As with so many countries, Kenya was faced with tough decisions: continue the lockdown and risk people’s livelihoods and mental health; reopen and jeopardise the success of the country’s coronavirus management.
However, Kenya’s four-month lockdown hasn’t been in vain. The government has spent the time planning how to reopen as safely as possible. At the start of July, the Directorate of Occupational Safety and Health Services released a comprehensive document listing the ‘Return to Work Requirements’. The Ministry of Tourism and Wildlife released ‘Health and Safety Protocols for the New Normal’, a 43-page document itemising stringent rules for reopening.
In the tourism industry these protocols are especially vigilant. Tourism facilities must be inspected and meet the sanitary requirements in order to receive certification allowing them to reopen.
Food Safety Management Systems are rigorous, as are Standard Operating Procedures.

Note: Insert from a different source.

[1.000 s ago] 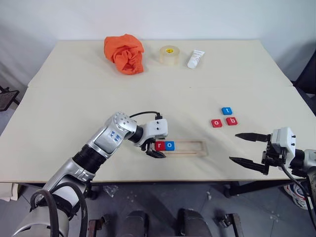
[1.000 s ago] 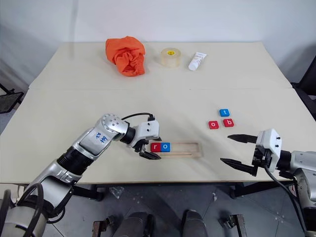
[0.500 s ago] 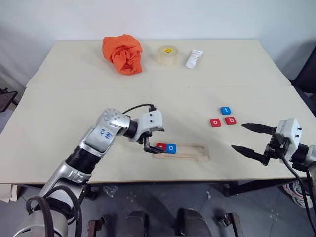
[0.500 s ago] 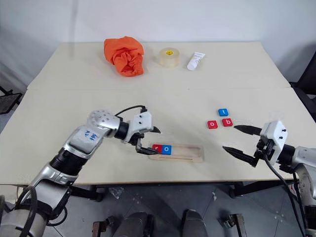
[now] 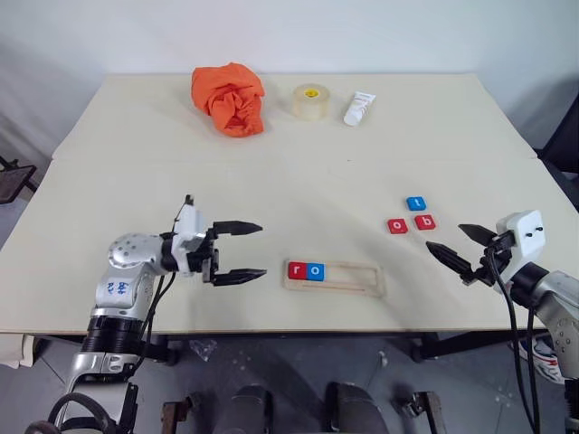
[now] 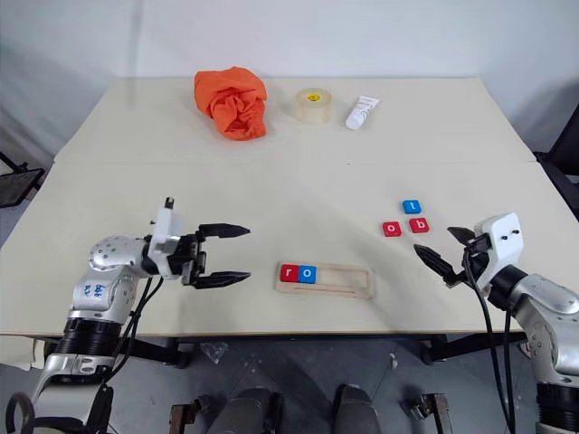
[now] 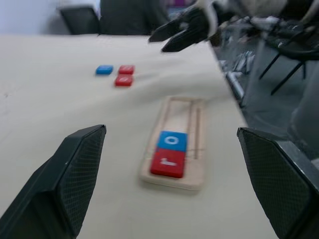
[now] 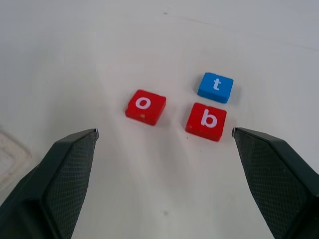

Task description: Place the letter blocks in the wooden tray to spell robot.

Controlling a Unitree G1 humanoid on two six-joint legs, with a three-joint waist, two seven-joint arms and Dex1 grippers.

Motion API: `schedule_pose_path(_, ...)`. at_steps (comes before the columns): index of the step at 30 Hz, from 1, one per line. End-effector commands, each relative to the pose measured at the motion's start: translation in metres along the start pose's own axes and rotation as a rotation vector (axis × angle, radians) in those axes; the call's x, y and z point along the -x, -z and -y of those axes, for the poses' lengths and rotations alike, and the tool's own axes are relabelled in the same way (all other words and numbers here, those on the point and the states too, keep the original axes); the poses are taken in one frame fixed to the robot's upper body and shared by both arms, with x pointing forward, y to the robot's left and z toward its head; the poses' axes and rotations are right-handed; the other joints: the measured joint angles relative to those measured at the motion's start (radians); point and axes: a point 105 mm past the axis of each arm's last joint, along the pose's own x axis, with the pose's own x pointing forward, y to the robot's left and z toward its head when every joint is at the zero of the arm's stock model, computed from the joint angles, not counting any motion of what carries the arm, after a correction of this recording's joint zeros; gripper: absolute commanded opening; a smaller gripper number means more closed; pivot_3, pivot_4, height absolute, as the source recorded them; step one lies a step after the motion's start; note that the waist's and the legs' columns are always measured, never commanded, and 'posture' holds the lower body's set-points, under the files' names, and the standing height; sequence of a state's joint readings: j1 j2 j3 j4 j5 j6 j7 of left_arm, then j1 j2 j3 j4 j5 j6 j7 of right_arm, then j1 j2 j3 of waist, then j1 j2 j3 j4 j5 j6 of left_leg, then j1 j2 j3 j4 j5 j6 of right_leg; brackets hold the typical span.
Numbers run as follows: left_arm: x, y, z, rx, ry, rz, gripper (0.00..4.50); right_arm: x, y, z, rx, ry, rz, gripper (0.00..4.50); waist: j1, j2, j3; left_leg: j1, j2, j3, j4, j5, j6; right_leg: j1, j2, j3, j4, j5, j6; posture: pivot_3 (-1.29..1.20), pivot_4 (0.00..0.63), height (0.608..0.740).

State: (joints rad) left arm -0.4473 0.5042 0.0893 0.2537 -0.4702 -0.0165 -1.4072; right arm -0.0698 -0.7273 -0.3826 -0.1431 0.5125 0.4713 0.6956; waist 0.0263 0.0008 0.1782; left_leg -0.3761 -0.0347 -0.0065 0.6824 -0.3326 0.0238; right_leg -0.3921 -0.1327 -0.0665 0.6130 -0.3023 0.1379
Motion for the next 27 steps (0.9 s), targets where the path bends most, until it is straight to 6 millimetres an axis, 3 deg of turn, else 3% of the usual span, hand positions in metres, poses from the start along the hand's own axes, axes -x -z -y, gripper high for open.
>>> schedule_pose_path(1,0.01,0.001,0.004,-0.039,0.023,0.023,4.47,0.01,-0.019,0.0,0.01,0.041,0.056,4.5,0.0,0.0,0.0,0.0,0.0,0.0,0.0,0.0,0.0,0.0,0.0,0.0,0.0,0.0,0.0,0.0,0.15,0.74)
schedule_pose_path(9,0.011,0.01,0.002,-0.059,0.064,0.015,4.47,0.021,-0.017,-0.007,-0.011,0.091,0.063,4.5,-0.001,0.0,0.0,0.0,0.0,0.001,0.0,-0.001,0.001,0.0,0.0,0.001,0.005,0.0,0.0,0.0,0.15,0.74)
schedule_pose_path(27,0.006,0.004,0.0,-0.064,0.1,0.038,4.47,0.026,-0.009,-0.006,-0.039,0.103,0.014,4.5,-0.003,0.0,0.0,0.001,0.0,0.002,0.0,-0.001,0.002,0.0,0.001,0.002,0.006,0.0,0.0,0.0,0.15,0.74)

Staff must be tested for the virus every 14 days at a government-approved facility. Staff must wear PPE, stand at least 1.5m from all clients, and wash their hands frequently. Sanitisers are placed at all key spaces. Staff and guests are required to have their temperatures taken regularly. Every part of the operation including kitchens, bathrooms, staff areas and vehicles are disinfected and sanitised frequently. Where possible, dining should take place outside, with sensible spacing. Payments should be online not in cash.
All facets of the tourism industry must adhere to strict rules, including restaurants, golf courses, adventure sports, safari providers, airlines, national parks and shops.

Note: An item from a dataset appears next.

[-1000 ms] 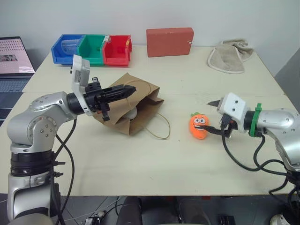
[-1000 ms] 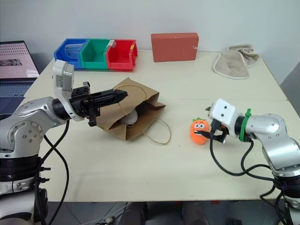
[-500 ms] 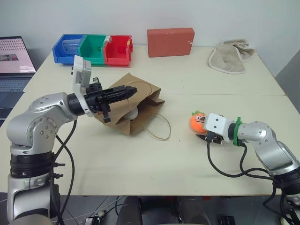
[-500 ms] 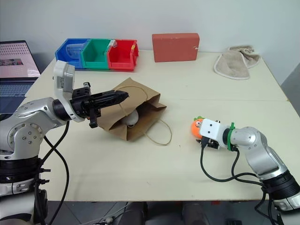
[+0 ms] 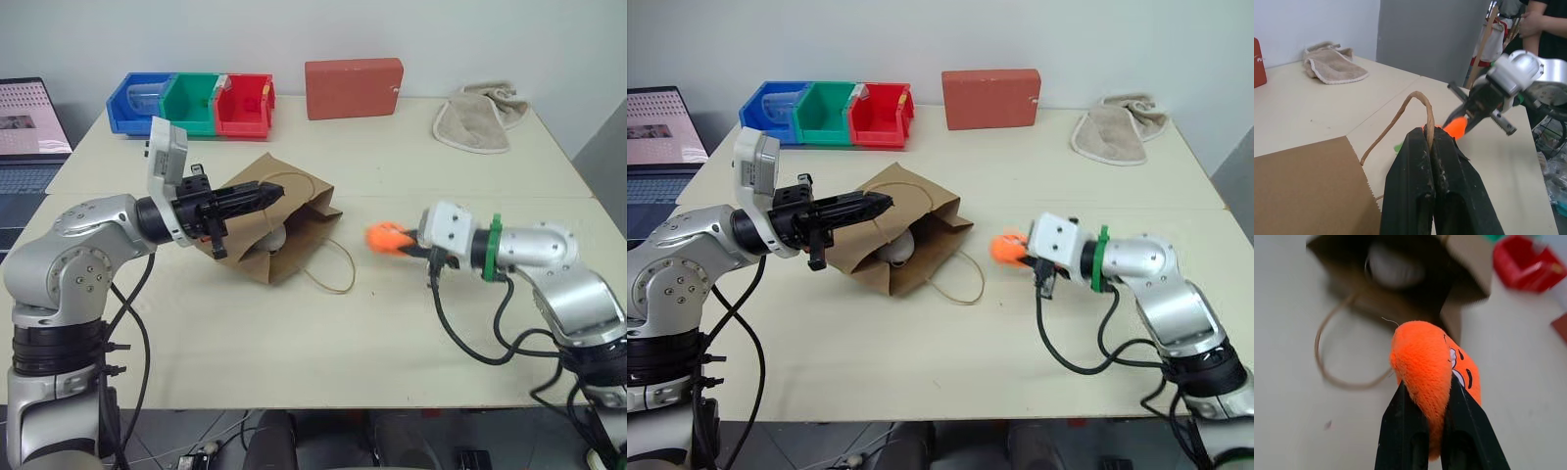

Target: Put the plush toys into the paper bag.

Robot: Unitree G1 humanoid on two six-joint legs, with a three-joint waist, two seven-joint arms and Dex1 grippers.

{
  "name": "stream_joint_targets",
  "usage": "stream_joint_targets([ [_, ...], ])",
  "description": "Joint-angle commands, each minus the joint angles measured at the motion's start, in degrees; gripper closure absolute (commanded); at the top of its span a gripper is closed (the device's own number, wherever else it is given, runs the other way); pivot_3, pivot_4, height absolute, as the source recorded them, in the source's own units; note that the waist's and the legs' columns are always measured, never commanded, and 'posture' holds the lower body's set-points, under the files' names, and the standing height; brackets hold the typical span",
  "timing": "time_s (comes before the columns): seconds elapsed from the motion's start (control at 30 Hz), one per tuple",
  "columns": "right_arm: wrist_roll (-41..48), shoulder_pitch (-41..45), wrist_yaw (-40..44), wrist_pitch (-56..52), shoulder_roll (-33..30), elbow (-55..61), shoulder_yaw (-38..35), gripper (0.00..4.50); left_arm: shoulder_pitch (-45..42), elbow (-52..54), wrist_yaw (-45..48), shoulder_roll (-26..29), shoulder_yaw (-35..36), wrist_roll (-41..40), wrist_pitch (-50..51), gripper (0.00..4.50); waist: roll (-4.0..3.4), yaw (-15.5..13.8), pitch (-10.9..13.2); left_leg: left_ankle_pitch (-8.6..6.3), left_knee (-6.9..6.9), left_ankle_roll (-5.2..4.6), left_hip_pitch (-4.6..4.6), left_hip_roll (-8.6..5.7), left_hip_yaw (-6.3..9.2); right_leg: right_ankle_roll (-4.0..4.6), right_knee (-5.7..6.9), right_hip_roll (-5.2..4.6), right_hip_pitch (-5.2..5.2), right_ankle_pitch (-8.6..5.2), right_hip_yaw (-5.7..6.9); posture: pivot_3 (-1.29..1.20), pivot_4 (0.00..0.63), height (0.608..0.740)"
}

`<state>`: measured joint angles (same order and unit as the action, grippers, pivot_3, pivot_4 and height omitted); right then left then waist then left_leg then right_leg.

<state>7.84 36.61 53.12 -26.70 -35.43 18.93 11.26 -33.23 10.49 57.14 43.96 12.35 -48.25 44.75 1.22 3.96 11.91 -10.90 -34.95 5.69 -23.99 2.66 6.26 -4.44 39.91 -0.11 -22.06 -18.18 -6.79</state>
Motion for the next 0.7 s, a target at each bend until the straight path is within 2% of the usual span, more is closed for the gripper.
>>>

On 6th July, the government announced a closely-monitored reopening. In accordance with regulations, masks are still mandatory across the country, temperature checks are required and the nationwide curfew still stands. On 15th July, domestic flights restarted. On 1st August international flights are expected to start in accordance with strict testing procedures.

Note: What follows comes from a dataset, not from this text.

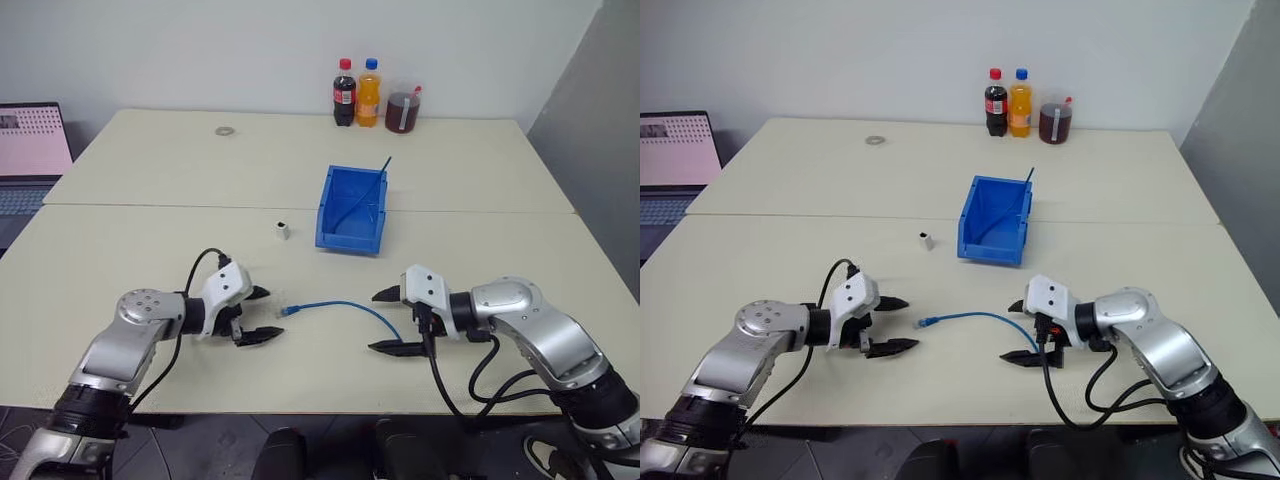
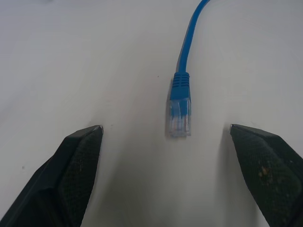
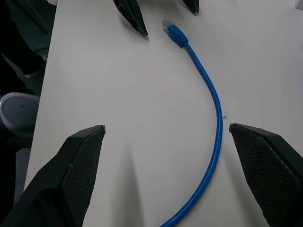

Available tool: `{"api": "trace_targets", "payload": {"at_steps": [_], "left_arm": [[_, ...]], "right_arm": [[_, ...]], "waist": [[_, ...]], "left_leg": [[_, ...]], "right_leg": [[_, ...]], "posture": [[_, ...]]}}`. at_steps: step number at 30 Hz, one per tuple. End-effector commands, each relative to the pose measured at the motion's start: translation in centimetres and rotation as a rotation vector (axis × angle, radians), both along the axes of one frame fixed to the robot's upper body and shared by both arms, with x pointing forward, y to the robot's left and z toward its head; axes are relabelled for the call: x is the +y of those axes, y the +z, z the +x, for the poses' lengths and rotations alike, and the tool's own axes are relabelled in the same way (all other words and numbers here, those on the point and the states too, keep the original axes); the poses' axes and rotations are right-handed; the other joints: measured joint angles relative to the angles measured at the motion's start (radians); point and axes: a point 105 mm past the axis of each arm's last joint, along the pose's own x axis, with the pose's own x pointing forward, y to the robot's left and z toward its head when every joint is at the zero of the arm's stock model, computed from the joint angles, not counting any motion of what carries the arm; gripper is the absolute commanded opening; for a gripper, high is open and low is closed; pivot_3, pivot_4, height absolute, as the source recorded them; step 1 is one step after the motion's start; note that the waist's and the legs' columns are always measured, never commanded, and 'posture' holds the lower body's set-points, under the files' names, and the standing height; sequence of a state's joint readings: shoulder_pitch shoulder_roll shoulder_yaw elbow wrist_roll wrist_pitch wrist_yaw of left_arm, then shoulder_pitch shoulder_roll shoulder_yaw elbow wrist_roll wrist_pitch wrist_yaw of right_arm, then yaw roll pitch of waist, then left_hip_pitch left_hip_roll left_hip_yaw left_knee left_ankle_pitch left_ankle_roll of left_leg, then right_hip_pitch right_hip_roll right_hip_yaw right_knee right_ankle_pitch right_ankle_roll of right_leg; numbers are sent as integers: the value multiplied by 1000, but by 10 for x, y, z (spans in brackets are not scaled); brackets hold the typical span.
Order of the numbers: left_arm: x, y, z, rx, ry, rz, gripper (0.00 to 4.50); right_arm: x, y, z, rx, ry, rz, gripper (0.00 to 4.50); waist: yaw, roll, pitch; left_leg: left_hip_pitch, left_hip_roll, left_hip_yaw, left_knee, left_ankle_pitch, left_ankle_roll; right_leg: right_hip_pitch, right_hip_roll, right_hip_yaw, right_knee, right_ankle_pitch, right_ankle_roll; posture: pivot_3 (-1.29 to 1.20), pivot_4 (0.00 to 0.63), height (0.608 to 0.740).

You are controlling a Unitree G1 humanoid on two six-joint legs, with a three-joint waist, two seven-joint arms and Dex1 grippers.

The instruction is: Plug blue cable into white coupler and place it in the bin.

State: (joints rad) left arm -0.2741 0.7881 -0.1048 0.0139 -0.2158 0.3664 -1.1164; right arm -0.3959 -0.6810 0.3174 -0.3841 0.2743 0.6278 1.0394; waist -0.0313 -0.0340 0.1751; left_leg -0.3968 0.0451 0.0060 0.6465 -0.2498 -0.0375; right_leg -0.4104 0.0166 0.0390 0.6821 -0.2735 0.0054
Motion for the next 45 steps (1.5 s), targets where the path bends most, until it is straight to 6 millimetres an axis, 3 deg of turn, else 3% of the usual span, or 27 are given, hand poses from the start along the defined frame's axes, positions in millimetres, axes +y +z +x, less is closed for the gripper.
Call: {"api": "trace_targets", "payload": {"at_steps": [1,9,15,22,27,34,38,45], "left_arm": [[-3,-11,0,37,7,37,4500],[-11,-31,-13,106,-29,96,2920],[-23,-34,-21,134,-48,64,1691],[-20,-34,-28,162,-45,50,217],[-19,-27,-29,160,-53,5,213],[-32,8,-13,74,-101,-146,213],[-41,29,-7,50,-127,-246,213],[-53,56,0,54,-158,-384,213]], "right_arm": [[1,15,-2,-60,-4,27,4468],[1,23,2,-102,-48,51,4500],[1,23,0,-98,-67,61,4500],[1,25,-2,-83,-91,91,4500],[0,31,-1,-74,-125,158,4500],[0,35,-13,-16,-121,290,4500],[5,35,-28,119,-84,339,4500],[8,37,-30,232,-144,438,4500]], "waist": [[1,0,0],[2,0,-1],[4,1,-3],[3,2,-3],[2,2,-3],[4,2,-3],[3,0,-2],[2,0,-2]], "left_leg": [[0,0,0,0,0,0],[1,0,0,0,0,0],[3,0,0,0,0,0],[4,0,0,0,0,0],[4,0,-1,0,0,0],[4,0,0,0,0,0],[2,0,-1,0,0,0],[2,0,-1,0,0,0]], "right_leg": [[0,0,0,0,0,0],[1,0,2,0,0,0],[4,-1,2,-1,0,0],[4,-1,2,-1,0,0],[4,0,2,-1,0,0],[4,0,1,-1,0,0],[3,0,0,-1,0,0],[3,1,0,-1,0,0]], "posture": [[0,150,740],[0,150,740],[0,150,740],[0,150,740],[0,150,740],[0,150,740],[0,150,740],[0,150,740]]}}
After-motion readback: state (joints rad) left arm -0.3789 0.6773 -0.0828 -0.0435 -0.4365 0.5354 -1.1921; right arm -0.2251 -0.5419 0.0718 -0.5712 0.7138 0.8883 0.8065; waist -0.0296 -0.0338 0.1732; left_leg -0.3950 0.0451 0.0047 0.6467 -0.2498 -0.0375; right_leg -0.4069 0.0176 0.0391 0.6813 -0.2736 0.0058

The atmosphere in Kenya is cautiously optimistic. There is of course concern about arrivals from virus-affected countries, and about restarting travel within the country, but the government has implemented some of the world’s most vigilant checks and the country needs its economy to revive.
Kenya is now ready to welcome visitors to its world-famous safari parks, award-winning beaches and breath-taking cultural destinations. After four months of rest, the country is looking its best. The white sand beaches are gleaming; the snowy peaks of Mt Kenya are shimmering; the deserts are stark and dramatic. The animals are grazing on lush savannah and the birds are swooping through dazzling blue skies. And the timing is right: the annual wildebeest migration is now streaming into the Maasai Mara. In the words of the Kenya Tourist Board: the magic awaits.